No concibo que ningún católico consciente pueda desear la perduración de régimen parejo, en que el uso mismo era ya un abuso, con lo cual no está dicho, ni mucho menos, que la situación recientemente creada me parezca en su detalle ni perfecta ni deseable. Mas, por lo tanto, hay que acatarla sin más. El Estado tiene que ser perfectamente y rigurosamente laico; tal vez ha debido detenerse en esto y no hacer ningún gesto de agresión. Yo no soy católico, y desde mi mocedad he procurado que hasta los humildes detalles oficiales de mi vida privada queden formalizados acatólicamente; pero no estoy dispuesto a dejarme imponer por los mascarones de proa de un arcaico anticlericalismo. (Aplausos.)

     ¿Cómo iban a marchar así bien las cosas? El Estado contemporáneo exige una constante y omnímoda colaboración de todos sus individuos, y esto, no por razones de justicia política, sino por ineludible forzosidad. Las necesidades del Estado actual son de tal cuantía y tan varias, que necesita la permanente prestación de todos sus miembros, y por eso, en la actualidad, gobernar es contar con todos. Por tal necesidad, que inexorablemente imponen las condiciones de la vida moderna, Estado y nación tienen que estar fundidos en uno; esta fusión se llama democracia. Es decir, que la democracia ha dejado de ser una teoría y un credo político que unos cuantos agitan para convertirse en la anatomía inevitable de la época actual. Por tanto, es inútil discutir sobre ella; la democracia es el presente, no es que en el presente haya demócratas. (Aplausos.)

Es necesario nacionalizar la República

     Pues bien, señores: la República significa nada menos que la posibilidad de nacionalizar el Poder público, de fundirlo con la nación, de que nuestro pueblo vague libremente a su destino, de dejarlo “fare da se”, que se organice a su gusto; que elija su camino sobre el área imprevisible del futuro, que viva a su modo y según su interna inspiración. Yo he venido a la República, como otros muchos, movido por la entusiasta esperanza de que, por fin, al cabo de centurias se iba a permitir a nuestro pueblo, a la espontaneidad nacional, corregir su propia fortuna, regularse a sí mismo, como hace todo organismo sano; rearticular sus impulsos en plena holgura, sin violencia de nadie, de suerte, que en nuestra sociedad cada individuo y cada grupo fuesen auténticamente lo que son, sin quedar, por la presión o el favor, deformada su sincera realidad.

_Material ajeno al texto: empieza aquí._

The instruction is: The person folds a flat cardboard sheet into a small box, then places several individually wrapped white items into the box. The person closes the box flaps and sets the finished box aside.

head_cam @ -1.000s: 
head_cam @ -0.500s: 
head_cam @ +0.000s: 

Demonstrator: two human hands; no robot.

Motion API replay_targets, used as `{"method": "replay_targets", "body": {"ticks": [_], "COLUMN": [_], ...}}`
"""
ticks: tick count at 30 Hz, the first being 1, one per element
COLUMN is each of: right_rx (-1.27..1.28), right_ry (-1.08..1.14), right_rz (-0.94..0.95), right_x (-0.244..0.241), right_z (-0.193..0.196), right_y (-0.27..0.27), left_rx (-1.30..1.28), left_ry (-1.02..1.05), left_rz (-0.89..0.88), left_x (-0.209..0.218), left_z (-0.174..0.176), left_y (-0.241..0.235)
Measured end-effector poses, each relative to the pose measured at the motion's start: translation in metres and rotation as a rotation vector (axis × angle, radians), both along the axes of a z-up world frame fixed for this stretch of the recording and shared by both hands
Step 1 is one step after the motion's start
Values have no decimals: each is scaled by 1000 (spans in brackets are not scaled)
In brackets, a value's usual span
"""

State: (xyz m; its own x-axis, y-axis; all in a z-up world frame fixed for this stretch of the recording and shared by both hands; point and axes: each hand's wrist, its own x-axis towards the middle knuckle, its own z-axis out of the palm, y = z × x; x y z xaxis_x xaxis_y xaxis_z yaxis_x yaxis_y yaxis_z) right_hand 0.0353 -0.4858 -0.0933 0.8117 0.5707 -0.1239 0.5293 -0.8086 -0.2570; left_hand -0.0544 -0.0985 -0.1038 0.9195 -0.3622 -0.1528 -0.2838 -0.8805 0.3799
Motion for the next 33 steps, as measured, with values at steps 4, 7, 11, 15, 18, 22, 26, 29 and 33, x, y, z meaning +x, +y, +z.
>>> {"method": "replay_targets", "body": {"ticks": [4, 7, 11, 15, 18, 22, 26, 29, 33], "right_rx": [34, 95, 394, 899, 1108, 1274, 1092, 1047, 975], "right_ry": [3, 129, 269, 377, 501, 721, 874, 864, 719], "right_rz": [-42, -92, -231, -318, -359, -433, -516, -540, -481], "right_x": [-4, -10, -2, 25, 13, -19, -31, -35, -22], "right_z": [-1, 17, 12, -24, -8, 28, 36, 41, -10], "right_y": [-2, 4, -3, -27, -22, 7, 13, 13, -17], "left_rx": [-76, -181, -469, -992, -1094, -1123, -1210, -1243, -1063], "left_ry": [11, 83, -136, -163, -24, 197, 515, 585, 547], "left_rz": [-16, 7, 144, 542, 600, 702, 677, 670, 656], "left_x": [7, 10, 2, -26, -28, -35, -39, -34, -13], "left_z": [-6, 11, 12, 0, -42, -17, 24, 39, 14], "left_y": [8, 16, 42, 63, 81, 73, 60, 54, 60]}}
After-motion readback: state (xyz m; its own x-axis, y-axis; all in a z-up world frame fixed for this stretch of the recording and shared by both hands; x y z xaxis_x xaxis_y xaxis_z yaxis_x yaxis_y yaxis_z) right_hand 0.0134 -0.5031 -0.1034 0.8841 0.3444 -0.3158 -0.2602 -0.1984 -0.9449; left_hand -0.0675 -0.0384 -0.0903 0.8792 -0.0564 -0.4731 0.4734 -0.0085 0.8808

     Eso es lo que significaba para mí eso que algunos llaman "simple cambio de forma de gobierno", y que es, a mi juicio, transformación mucho más honda y sustanciosa que todos los aditamentos espectaculares que quieran añadirle los arbitrarios y angostos programas de angostísimos partidos.

     Y el error que en estos meses se ha cometido, ignoro por culpa de quién, tal vez sin culpa de nadie, pero que se ha cometido, es que al cabo de ellos, cuando debíamos todos sentirnos embalados en un alegre y ascendente destino común, sea preciso reclamar la nacionalización de la República, que la República cuente con todos y que todos se acojan a la República. Al día siguiente de sobrevenido el triunfo (no se olvide que en unas elecciones, no en una barricada) pudo elegir el Gobierno, en pleno albedrío, entre una de estas dos cosas: o seguir siendo el antiguo Comité revolucionario o declararse representante de una nueva y rigurosa legalidad que iniciaba su constitución. Al preferir lo primero, por lo menos al preferirlo más bien que lo otro, quedó ya en su raíz desvirtuada la originalidad del cambio de régimen, de ese hecho histórico esencial que ha emanado directamente de nuestro pueblo entero como un acto de su colectiva aspiración: ese hecho que no es de ningún grupo, ni grande ni pequeño, sino de la totalidad del pueblo español, hecho al cual debiera volver su atención y debiera atenerse todo el que no quiera equivocarse en el próximo porvenir. Este hecho es la verdad de España, superior a todo capricho, y que aplastará cualquier frívola intención de interpretarlo arbitrariamente. Aquella conducta del pueblo español es el texto fundamental de que nuestra política tiene que ser el pulcro y fiel comentario. Y esa conducta significaba un ansia de orden nuevo y un asco del desorden en que había ido cayendo la Monarquía: primero, el desorden pícaro de los viejos partidos, sin fe en el futuro de España; luego, el desorden petulante y sin unción de la Dictadura. (Aplausos.)